A long-anticipated yet dreaded milestone in the application of artificial intelligence in cybersecurity has been reached. In a report published earlier this week, Google’s Threat Intelligence Group (GTIG) confirmed the first real-world case of a cybercrime group successfully using an AI model to discover a previously unknown zero-day vulnerability and write a functional exploit for it. The target was a popular open-source admin tool, and the attack enabled the bypass of two-factor authentication (2FA).
Although the vendor has reportedly patched the flaw since, the significance of this incident extends far beyond a single vulnerability. According to John Hultquist, GTIG’s chief analyst:
Do you have a question about AI security? You can reach us here:
“Frankly, the details of this event are not as important as the evidence that the era of adversary use is here.”
This statement marks the beginning of a new chapter in cyber warfare, where both attackers and defenders are leveraging AI tools.

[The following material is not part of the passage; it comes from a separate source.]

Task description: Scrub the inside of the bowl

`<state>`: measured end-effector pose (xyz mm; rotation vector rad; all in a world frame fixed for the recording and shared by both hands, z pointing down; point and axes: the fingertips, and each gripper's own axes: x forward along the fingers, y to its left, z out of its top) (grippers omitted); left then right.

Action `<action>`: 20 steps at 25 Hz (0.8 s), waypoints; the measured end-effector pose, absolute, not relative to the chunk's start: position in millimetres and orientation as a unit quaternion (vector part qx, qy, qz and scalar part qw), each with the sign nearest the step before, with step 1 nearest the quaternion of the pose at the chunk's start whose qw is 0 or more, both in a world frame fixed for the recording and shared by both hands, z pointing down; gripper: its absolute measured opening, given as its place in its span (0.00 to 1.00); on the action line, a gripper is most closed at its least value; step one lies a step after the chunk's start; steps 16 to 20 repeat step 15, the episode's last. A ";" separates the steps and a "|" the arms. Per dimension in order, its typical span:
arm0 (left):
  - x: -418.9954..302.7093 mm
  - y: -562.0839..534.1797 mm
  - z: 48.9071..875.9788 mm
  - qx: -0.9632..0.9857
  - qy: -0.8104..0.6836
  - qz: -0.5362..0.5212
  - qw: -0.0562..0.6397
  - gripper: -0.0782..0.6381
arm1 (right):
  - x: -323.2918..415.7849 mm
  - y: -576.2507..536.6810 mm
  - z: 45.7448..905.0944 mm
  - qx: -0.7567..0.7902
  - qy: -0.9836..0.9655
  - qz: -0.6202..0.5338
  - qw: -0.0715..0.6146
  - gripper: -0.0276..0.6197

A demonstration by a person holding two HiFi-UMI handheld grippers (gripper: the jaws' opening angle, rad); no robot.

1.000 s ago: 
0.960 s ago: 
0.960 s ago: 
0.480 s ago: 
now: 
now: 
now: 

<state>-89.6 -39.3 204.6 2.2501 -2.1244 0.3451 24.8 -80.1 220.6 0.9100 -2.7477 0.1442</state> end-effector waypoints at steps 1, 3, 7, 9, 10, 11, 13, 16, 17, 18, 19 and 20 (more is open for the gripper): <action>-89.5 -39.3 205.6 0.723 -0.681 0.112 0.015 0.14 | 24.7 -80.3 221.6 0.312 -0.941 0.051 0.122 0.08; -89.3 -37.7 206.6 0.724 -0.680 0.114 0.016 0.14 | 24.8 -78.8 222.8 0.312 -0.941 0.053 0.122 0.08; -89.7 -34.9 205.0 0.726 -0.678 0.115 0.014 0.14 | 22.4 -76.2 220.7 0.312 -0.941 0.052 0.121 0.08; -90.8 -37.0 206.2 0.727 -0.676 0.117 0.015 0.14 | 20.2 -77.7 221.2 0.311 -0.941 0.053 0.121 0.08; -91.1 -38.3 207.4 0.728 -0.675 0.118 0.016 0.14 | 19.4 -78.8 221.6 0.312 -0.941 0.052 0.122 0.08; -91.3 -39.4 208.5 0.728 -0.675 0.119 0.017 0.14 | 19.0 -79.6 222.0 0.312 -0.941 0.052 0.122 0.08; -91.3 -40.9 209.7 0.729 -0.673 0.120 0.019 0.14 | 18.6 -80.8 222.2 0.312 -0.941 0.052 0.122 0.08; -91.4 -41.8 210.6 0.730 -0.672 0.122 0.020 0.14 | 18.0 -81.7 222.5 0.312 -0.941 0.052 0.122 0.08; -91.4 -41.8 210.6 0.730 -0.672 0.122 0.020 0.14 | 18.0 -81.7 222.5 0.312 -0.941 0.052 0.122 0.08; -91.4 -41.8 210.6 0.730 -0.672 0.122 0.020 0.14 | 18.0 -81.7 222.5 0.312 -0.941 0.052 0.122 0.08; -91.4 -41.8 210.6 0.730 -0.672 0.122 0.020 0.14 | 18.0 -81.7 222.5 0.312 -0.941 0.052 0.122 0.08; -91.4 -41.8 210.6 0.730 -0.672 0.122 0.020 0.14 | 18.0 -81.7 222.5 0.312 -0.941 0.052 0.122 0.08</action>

The Evidence: Telltale Signs of AI-Generated Code
Google’s researchers state with “high confidence” that an AI model helped find and weaponize the bug. They base their certainty on several telltale signs discovered in the exploit’s Python code. The code featured “textbook formatting,” had “neatly written help menus,” and included a “hallucinated” CVSS severity score—a fabricated value invented by the model. These characteristics, taken together, strongly indicated the involvement of a large language model.
Google has ruled out its own Gemini and Anthropic’s Mythos models, which implies that the attackers may have used a different, less restricted, or even a custom-built model. This highlights a critical issue: while major tech companies strive to build safeguards into their models, open-source or maliciously fine-tuned AIs can provide attackers with virtually unlimited capabilities.
Not an Isolated Incident: State-Backed Actors Are Arming Up
The GTIG report makes it clear that this is not the work of a lone cybercrime group experimenting. In 2026, the use of AI for offensive purposes by state-backed actors has already become a trend. The report highlights groups linked to China and North Korea that are actively using AI for vulnerability discovery, developing persona-driven jailbreaks, and performing bulk exploit validation.
The document provides concrete examples:
- The North Korean-linked group APT45 sent thousands of repetitive prompts to AI models to validate proof-of-concept exploits.
- An alleged China-linked group used fake security researcher personas to jailbreak the Gemini model in order to find flaws in TP-Link routers.
These activities demonstrate that adversaries are no longer just experimenting; they are systematically integrating AI into their attack chain, from reconnaissance to weaponization.
AIQ Analysis: Implications for the European Market
From an AIQ standpoint, this incident represents a paradigm shift in the cybersecurity landscape that every European company must address. The consequences go beyond technical details, affecting regulatory compliance and business risk management.
The OWASP LLM Top 10 in Practice
The attack methods described align perfectly with the OWASP LLM Top 10 risk list. The jailbreak executed with fake personas is a clear example of LLM01: Prompt Injection. The use of AI models to discover vulnerabilities highlights the risk of LLM06: Sensitive Information Disclosure, especially if models are inadvertently trained on sensitive, proprietary code. The “logic errors” discovered by the attackers, which traditional scanners miss, underscore the danger of LLM09: Overreliance—we can no longer blindly trust legacy tools in the age of AI.
EU AI Act and GDPR Compliance
In a corporate context, this means that risks have grown exponentially. An AI-discovered flaw that bypasses 2FA could lead to a catastrophic data breach, resulting in severe fines and reputational damage under GDPR. Besides the mandatory incident reporting and notification of affected parties, regulatory investigations would be guaranteed.
From the perspective of the EU AI Act, the situation is even more complex. While the AI models used by attackers will obviously not be “compliant,” the AI-based security systems used on the defensive side (e.g., for anomaly detection or code analysis) will likely fall into the high-risk category. Therefore, companies must not only defend against attacks but also prove that their own defensive AI systems meet strict requirements for transparency, data governance, and risk assessment. This makes AI security auditing and compliance consulting indispensable.
The Defensive Arms Race: Fighting AI with AI
The picture is not entirely bleak, however. Just as attackers are using AI more effectively, so are defenders. The Google report mentions that the company’s own AI agent, “Big Sleep,” has been actively finding zero-days for defenders since late 2025. Similarly, Mozilla reported in April that its defensive AI tools can surface a staggering number of bugs in a single run.
This is clearly an arms race. Organizations that fail to invest in AI-powered defensive technologies and proactive security audits—including LLM red teaming—will be left hopelessly behind. As John Hultquist put it:
“We finally uncovered some evidence this is happening. This is probably the tip of the iceberg, and it’s certainly not going to be the last.”
From AIQ’s perspective, the question is no longer whether attackers are using AI, but whether our defenses are prepared for it.